Instructions for the task: Would you set down the data that follows, word for word, without any pictures?
= = = = =
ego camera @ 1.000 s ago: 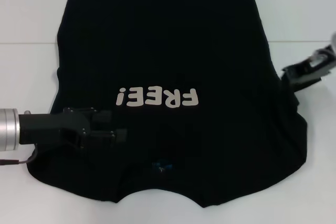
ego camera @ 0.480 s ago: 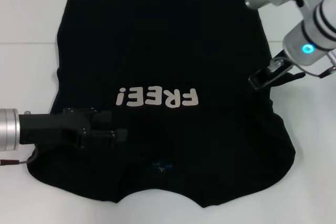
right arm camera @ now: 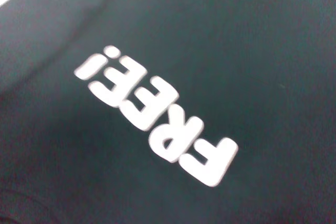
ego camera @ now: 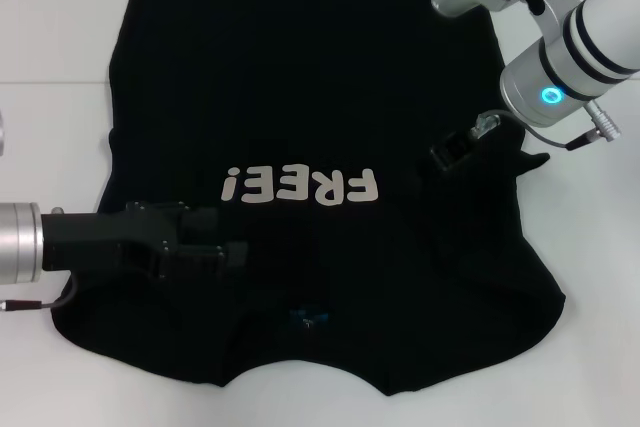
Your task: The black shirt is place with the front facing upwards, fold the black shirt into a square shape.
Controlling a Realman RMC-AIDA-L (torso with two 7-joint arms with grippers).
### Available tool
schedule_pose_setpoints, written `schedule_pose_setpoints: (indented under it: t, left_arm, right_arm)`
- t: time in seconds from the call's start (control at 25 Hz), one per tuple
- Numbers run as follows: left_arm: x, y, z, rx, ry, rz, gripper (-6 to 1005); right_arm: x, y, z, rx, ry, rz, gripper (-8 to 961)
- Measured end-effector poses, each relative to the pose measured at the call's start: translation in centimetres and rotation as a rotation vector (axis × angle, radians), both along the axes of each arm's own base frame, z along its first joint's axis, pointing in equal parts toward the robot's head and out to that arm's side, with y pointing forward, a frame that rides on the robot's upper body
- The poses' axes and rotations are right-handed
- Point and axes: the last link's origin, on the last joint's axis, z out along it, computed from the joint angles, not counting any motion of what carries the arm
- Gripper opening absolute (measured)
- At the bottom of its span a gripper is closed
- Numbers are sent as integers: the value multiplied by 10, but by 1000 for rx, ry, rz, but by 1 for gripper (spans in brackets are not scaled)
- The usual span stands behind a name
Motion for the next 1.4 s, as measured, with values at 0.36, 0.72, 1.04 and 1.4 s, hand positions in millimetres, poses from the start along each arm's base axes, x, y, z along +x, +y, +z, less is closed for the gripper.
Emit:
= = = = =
Reply to the exercise:
ego camera @ 1.000 s ago: 
ego camera @ 0.480 s ago: 
right arm camera @ now: 
ego camera @ now: 
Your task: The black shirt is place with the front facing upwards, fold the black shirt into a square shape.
Controlling a Realman RMC-AIDA-L (torso with two 7-joint arms with grippers).
### Available tool
schedule_pose_setpoints, written `schedule_pose_setpoints: (indented under it: t, left_arm, right_arm)`
- t: time in seconds from the call's start (control at 25 Hz), one per tuple
- Numbers run as follows: left_arm: x, y, z, rx, ry, rz, gripper (-6 to 1005); right_arm: x, y, z, rx, ry, rz, gripper (-8 to 961)
- Measured end-effector poses, each relative to the pose measured at the call's start: translation in centimetres and rotation as a rotation vector (axis × angle, radians), both along the axes of each arm's own base frame, z along its first joint's axis, pointing in equal parts toward the robot's head and out to that arm's side, with y pointing forward, a frame that rides on the robot's upper body
- The poses' axes and rotations are right-handed
- Point and axes: the last link's origin, on the last joint's axis, z out along it, computed from the joint angles, not counting any motion of what carries the arm
- Gripper opening absolute (measured)
- At the bottom of its span a gripper is closed
- Numbers are sent as integers: the value multiplied by 10, but by 1000 for rx, ry, rz, but by 1 for gripper (spans in brackets are not scaled)
- The usual span stands behind a name
Motion for the next 1.4 s, as measured, with values at 0.36, 0.72, 1.04 and 1.4 s, hand positions in millimetres, poses from the start along each arm's base axes, x, y, z along +x, +y, +z, less is closed for the gripper.
Emit:

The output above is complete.